Bai Zhonghao, Gholipourshahraki Tahereh, Shrestha Merina, Hjelholt Astrid, Hu Sile, Kjolby Mads, Rohde Palle Duun, Sørensen Peter
Center for Quantitative Genetics and Genomics, Aarhus University, Aarhus, Denmark.
Department of Biomedicine, Aarhus University, Aarhus, Denmark.
BMC Genomics. 2024 Dec 23;25(1):1236. doi: 10.1186/s12864-024-11026-2.
Gene set tests can pinpoint genes and biological pathways that exert small to moderate effects on complex diseases like Type 2 Diabetes (T2D). By aggregating genetic markers based on biological information, these tests can enhance the statistical power needed to detect genetic associations.
Our goal was to develop a gene set test utilizing Bayesian Linear Regression (BLR) models, which account for both linkage disequilibrium (LD) and the complex genetic architectures intrinsic to diseases, thereby increasing the detection power of genetic associations. Through a series of simulation studies, we demonstrated how the efficacy of BLR derived gene set tests is influenced by several factors, including the proportion of causal markers, the size of gene sets, the percentage of genetic variance explained by the gene set, and the genetic architecture of the traits. By using KEGG pathways, eQTLs, and regulatory elements as different kinds of gene sets with T2D results, we also assessed the performance of gene set tests in explaining more about real phenotypes.
Comparing our method with other approaches, such as the gold standard MAGMA (Multi-marker Analysis of Genomic Annotation) approach, our BLR gene set test showed superior performance. Combining performance of our method in simulated and real phenotypes, this suggests that our BLR-based approach could more accurately identify genes and biological pathways underlying complex diseases.
基因集测试能够精准定位对2型糖尿病(T2D)等复杂疾病产生小到中等影响的基因和生物途径。通过基于生物学信息聚合遗传标记,这些测试可以增强检测遗传关联所需的统计效力。

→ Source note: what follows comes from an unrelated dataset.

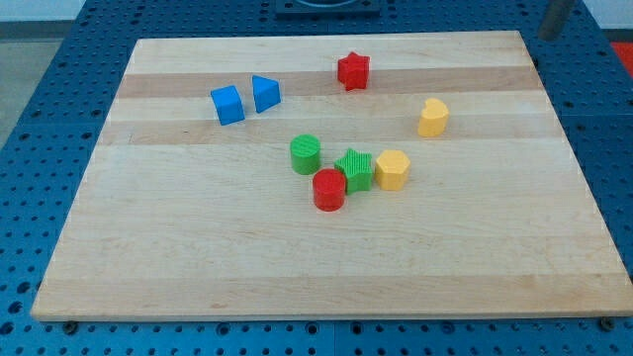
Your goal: Point your arm at the yellow heart
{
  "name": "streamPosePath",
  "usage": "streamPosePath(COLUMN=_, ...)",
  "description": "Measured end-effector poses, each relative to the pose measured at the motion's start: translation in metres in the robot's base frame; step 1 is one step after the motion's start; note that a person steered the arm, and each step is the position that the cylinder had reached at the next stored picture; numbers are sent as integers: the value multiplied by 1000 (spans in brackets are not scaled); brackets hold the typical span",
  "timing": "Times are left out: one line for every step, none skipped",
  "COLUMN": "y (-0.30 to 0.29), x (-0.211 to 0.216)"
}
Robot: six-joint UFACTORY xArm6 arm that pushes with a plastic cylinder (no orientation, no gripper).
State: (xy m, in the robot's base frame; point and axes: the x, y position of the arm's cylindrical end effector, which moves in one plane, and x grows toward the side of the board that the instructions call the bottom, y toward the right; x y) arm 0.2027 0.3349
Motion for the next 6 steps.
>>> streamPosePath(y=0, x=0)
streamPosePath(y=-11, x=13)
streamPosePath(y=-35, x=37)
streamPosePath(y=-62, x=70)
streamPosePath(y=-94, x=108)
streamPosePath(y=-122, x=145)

我们的目标是开发一种利用贝叶斯线性回归(BLR)模型的基因集测试,该模型既能考虑连锁不平衡(LD),又能兼顾疾病内在的复杂遗传结构,从而提高遗传关联的检测能力。通过一系列模拟研究,我们展示了BLR衍生的基因集测试的效能是如何受到几个因素影响的,这些因素包括因果标记的比例、基因集的大小、基因集所解释的遗传方差的百分比以及性状的遗传结构。通过将KEGG途径、eQTL和调控元件用作具有T2D结果的不同类型基因集,我们还评估了基因集测试在更深入解释真实表型方面的性能。
将我们的方法与其他方法(如金标准MAGMA(基因组注释多标记分析)方法)进行比较,我们的BLR基因集测试表现出卓越的性能。结合我们的方法在模拟和真实表型中的性能,这表明我们基于BLR的方法能够更准确地识别复杂疾病背后的基因和生物途径。